LMDB Import - Software Design Specification


The first implementation of “import” functionality based on import for bdb has two major drawbacks: - bad performance compared to bdb import - database size grows out of control This document present a proposal to fix theses issues. By “import” I mean the ldif2db, reindex, total update and upgrade functionalities.

bdb import synopsys

In bdb plugibn code there are two way to import things - reindex / upgrade - import / total update

bdb reindex / upgrade synopsys

reindex is handled by a single thread that read the entries then update the indexes.

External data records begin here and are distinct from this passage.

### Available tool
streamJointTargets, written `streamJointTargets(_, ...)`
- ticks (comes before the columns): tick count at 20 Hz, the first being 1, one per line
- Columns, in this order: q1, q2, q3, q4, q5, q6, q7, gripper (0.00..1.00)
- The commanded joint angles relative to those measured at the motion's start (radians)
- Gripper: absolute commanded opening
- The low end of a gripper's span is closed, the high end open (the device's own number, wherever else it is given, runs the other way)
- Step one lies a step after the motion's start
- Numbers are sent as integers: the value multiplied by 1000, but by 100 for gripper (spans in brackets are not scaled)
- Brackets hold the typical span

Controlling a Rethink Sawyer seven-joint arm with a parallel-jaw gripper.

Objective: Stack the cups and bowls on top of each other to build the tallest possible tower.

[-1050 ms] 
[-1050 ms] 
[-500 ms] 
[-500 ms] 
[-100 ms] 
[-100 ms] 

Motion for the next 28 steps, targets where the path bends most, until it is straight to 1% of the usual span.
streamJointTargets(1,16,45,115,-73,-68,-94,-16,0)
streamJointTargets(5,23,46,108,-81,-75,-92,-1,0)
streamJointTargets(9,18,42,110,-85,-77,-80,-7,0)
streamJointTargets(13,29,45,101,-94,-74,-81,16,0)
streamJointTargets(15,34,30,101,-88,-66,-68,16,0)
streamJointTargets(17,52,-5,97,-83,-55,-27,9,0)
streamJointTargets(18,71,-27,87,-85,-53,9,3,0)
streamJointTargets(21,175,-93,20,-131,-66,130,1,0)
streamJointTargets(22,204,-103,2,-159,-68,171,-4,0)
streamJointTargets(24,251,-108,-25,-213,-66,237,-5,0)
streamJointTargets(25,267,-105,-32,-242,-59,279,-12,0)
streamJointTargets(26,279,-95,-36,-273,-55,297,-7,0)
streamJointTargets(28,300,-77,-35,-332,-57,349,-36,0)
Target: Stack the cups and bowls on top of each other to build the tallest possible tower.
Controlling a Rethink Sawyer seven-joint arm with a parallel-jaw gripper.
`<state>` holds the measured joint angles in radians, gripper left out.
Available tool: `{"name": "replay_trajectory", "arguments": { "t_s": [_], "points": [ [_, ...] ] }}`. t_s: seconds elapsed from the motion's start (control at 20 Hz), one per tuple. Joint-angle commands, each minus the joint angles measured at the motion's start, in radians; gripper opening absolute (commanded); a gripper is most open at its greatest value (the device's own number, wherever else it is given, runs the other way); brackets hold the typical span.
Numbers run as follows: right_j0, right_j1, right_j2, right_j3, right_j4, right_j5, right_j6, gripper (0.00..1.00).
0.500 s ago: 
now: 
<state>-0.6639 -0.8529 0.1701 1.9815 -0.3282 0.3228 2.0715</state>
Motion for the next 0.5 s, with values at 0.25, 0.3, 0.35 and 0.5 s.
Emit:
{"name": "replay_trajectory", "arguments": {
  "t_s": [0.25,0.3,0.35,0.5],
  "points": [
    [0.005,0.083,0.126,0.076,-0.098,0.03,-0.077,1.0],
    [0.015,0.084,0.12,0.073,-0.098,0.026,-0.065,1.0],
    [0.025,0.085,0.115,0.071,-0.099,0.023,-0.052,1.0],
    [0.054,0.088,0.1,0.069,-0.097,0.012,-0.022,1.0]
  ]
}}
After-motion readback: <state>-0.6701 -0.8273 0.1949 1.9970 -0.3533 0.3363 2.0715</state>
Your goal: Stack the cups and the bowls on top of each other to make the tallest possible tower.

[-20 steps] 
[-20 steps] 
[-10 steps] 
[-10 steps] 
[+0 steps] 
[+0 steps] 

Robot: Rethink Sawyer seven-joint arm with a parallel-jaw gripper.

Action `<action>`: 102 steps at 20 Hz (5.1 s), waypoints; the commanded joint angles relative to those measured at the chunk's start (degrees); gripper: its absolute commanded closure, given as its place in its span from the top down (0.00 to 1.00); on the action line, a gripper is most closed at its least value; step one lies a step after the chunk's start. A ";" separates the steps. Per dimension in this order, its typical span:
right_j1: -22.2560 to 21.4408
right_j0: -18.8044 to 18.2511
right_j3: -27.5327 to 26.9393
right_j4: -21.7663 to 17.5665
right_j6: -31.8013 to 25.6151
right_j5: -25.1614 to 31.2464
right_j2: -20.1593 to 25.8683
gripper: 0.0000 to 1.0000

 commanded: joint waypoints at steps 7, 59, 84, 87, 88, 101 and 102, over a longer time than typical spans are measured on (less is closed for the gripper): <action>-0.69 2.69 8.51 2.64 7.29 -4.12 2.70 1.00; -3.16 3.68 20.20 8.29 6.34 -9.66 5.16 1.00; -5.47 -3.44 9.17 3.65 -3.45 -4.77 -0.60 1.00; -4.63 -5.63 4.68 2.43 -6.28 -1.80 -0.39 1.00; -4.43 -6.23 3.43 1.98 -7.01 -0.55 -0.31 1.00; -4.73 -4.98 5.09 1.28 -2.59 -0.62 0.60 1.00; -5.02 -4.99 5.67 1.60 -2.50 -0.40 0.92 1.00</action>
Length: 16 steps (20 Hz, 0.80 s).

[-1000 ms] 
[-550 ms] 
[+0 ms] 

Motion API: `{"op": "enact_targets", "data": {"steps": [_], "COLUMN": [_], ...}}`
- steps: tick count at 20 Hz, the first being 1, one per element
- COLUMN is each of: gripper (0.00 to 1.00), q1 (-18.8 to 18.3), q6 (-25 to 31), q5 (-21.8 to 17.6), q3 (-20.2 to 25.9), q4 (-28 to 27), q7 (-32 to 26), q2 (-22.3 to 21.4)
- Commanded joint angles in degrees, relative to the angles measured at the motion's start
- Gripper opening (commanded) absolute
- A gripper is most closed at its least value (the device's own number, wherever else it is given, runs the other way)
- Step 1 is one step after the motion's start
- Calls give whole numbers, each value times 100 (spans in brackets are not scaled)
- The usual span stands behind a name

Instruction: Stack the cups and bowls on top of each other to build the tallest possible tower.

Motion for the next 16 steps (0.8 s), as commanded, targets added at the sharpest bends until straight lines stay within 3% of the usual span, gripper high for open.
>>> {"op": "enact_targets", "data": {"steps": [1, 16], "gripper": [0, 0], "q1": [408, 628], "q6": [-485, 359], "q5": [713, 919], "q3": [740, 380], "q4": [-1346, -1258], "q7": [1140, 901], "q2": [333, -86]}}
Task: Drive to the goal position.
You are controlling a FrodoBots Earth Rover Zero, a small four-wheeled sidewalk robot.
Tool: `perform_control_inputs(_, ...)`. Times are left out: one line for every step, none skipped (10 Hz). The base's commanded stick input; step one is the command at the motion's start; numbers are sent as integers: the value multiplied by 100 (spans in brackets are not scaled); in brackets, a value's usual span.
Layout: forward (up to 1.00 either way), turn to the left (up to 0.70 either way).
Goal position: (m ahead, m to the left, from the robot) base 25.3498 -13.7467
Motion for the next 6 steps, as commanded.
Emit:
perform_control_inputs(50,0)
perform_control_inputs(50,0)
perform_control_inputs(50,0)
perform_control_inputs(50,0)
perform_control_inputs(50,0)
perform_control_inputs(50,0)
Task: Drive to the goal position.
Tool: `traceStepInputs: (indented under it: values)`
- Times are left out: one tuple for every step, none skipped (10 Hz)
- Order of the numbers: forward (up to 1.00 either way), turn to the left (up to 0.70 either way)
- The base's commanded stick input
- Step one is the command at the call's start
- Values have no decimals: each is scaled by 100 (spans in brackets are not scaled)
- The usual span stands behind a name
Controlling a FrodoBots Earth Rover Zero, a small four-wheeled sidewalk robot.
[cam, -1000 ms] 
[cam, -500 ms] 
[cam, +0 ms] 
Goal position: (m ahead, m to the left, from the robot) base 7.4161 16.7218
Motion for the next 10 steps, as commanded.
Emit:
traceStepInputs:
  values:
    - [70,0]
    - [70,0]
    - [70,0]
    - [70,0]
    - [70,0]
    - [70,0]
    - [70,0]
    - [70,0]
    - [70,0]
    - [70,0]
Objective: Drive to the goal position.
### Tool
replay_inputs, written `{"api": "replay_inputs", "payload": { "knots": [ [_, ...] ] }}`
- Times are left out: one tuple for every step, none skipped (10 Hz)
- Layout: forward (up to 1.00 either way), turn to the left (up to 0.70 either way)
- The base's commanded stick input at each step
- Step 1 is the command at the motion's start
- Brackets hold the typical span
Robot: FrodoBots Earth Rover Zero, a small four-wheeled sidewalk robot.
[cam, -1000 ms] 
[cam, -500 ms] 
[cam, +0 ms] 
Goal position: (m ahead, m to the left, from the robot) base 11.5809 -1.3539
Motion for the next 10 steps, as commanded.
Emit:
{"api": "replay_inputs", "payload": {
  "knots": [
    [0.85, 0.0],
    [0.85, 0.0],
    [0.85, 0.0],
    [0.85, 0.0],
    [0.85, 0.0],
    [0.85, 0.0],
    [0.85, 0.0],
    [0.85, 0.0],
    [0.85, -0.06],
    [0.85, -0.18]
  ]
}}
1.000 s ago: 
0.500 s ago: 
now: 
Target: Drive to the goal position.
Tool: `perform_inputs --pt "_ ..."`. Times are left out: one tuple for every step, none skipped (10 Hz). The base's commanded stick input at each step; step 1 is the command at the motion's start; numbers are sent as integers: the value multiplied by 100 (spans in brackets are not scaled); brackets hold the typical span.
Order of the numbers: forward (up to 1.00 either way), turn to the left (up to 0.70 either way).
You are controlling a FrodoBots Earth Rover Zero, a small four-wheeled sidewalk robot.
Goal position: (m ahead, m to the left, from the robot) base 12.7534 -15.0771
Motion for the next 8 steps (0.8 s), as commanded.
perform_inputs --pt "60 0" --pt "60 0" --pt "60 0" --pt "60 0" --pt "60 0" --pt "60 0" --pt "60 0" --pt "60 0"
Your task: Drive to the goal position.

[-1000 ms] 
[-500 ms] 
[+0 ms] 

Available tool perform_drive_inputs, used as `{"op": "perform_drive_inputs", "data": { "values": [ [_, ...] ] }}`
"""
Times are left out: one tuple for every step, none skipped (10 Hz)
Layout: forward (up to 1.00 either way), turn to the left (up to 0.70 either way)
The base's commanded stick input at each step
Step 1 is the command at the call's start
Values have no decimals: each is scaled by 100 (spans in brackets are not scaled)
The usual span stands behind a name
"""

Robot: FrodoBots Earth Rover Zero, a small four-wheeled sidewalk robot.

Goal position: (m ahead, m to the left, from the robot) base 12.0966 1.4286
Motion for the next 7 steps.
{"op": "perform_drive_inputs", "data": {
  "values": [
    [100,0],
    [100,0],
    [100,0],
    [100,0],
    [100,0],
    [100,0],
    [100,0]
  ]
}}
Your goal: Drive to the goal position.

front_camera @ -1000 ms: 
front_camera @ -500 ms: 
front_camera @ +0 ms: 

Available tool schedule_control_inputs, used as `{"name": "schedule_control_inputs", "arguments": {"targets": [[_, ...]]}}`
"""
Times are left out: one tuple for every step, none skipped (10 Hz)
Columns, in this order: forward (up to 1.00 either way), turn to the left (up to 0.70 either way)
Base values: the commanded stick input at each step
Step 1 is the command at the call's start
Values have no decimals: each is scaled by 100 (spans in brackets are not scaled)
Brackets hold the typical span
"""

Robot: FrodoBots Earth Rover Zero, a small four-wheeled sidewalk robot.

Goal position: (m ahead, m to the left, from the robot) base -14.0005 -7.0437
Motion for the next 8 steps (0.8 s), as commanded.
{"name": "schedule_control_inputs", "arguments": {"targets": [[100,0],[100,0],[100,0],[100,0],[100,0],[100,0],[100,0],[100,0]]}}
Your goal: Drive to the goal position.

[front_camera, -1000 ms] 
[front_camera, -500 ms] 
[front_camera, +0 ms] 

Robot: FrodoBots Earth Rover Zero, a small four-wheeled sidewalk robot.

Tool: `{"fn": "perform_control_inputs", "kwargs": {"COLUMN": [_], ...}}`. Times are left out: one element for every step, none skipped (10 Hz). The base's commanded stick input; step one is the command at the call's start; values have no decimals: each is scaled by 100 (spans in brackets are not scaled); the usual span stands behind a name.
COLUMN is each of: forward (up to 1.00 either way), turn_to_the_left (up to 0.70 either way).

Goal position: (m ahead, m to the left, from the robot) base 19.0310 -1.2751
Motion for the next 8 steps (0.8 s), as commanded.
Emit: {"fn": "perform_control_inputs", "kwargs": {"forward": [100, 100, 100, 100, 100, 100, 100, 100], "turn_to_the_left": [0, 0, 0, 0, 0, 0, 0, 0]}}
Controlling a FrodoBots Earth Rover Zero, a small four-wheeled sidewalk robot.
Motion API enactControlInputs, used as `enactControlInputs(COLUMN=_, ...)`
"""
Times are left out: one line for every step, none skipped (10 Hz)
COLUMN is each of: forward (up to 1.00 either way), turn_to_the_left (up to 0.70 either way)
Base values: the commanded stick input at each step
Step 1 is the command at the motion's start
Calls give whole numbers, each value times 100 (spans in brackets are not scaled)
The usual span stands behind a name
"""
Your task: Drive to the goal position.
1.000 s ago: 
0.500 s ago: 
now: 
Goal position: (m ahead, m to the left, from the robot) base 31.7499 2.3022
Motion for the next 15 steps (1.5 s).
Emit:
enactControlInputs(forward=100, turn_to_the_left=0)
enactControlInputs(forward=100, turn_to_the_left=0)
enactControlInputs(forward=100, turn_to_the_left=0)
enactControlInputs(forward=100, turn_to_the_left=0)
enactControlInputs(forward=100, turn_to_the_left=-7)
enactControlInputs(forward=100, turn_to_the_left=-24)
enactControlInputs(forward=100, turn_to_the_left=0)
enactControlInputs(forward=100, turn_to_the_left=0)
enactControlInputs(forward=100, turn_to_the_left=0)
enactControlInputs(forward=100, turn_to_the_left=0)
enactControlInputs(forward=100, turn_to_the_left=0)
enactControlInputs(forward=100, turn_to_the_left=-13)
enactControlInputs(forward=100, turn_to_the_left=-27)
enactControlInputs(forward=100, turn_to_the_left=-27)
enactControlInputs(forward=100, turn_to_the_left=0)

bdb import / total update synopsys

importi/total update is handled by a set of threads:

thread role
ldif2db provider read ldif entries and push them towards foreman
total update provider push added entry towards foreman
foreman write entry in db, update special indexes like entryrdn, push entry towards workers
worker There are one worker per attributes (regular or vlv) to index. a worker thread is in charge of updating a single attribute

This is quite efficient because a thread handled all the write in a db instance. Infortunately lmdb allows only a single active write txn so the write cannot be parallelized (and by calling back some backend function, read txn are implicitely used which also cause trouble with lmdb )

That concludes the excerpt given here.